YOUR ASSIGNMENT:
Each line of the material below should be retyped precisely as it appears.
%%
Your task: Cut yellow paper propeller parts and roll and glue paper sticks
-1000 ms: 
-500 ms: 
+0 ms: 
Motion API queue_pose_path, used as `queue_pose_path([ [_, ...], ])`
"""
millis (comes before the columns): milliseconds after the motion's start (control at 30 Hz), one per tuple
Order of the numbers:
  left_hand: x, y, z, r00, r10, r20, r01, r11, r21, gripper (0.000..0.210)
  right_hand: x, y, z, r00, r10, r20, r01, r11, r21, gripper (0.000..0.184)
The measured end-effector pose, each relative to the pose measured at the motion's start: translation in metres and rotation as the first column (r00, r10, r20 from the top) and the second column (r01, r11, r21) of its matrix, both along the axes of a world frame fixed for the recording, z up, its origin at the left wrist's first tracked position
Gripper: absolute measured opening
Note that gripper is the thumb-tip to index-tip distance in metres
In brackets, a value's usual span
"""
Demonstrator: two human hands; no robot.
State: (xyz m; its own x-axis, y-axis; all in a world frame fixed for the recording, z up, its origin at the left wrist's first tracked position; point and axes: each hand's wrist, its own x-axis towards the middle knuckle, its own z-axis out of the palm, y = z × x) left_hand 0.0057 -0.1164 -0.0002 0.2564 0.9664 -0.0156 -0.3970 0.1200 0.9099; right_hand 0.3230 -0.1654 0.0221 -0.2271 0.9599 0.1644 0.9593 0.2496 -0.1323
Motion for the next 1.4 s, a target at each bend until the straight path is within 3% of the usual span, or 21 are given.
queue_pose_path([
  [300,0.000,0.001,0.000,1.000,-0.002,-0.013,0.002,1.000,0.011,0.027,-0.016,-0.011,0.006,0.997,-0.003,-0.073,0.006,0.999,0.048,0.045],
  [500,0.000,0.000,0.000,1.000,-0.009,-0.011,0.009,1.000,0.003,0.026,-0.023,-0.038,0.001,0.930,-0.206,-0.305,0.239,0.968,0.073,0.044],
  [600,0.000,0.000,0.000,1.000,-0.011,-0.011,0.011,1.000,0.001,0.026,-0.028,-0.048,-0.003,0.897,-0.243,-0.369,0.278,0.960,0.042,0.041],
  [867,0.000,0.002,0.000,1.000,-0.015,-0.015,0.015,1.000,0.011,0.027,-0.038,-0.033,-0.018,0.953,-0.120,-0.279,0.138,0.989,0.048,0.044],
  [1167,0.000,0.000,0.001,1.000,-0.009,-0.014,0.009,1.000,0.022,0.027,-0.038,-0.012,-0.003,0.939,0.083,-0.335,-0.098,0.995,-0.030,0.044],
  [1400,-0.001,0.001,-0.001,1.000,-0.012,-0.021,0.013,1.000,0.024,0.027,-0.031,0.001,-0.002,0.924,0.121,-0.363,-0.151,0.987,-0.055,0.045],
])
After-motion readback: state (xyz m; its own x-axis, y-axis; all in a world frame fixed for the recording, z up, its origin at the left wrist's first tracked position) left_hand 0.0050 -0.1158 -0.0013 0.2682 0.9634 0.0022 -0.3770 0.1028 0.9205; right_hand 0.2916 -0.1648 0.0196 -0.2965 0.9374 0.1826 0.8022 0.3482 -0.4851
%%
TASK OUTPUT:
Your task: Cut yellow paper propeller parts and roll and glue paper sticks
-1000 ms: 
-500 ms: 
+0 ms: 
Motion API queue_pose_path, used as `queue_pose_path([ [_, ...], ])`
"""
millis (comes before the columns): milliseconds after the motion's start (control at 30 Hz), one per tuple
Order of the numbers:
  left_hand: x, y, z, r00, r10, r20, r01, r11, r21, gripper (0.000..0.210)
  right_hand: x, y, z, r00, r10, r20, r01, r11, r21, gripper (0.000..0.184)
The measured end-effector pose, each relative to the pose measured at the motion's start: translation in metres and rotation as the first column (r00, r10, r20 from the top) and the second column (r01, r11, r21) of its matrix, both along the axes of a world frame fixed for the recording, z up, its origin at the left wrist's first tracked position
Gripper: absolute measured opening
Note that gripper is the thumb-tip to index-tip distance in metres
In brackets, a value's usual span
"""
Demonstrator: two human hands; no robot.
State: (xyz m; its own x-axis, y-axis; all in a world frame fixed for the recording, z up, its origin at the left wrist's first tracked position; point and axes: each hand's wrist, its own x-axis towards the middle knuckle, its own z-axis out of the palm, y = z × x) left_hand 0.0057 -0.1164 -0.0002 0.2564 0.9664 -0.0156 -0.3970 0.1200 0.9099; right_hand 0.3230 -0.1654 0.0221 -0.2271 0.9599 0.1644 0.9593 0.2496 -0.1323
Motion for the next 1.4 s, a target at each bend until the straight path is within 3% of the usual span, or 21 are given.
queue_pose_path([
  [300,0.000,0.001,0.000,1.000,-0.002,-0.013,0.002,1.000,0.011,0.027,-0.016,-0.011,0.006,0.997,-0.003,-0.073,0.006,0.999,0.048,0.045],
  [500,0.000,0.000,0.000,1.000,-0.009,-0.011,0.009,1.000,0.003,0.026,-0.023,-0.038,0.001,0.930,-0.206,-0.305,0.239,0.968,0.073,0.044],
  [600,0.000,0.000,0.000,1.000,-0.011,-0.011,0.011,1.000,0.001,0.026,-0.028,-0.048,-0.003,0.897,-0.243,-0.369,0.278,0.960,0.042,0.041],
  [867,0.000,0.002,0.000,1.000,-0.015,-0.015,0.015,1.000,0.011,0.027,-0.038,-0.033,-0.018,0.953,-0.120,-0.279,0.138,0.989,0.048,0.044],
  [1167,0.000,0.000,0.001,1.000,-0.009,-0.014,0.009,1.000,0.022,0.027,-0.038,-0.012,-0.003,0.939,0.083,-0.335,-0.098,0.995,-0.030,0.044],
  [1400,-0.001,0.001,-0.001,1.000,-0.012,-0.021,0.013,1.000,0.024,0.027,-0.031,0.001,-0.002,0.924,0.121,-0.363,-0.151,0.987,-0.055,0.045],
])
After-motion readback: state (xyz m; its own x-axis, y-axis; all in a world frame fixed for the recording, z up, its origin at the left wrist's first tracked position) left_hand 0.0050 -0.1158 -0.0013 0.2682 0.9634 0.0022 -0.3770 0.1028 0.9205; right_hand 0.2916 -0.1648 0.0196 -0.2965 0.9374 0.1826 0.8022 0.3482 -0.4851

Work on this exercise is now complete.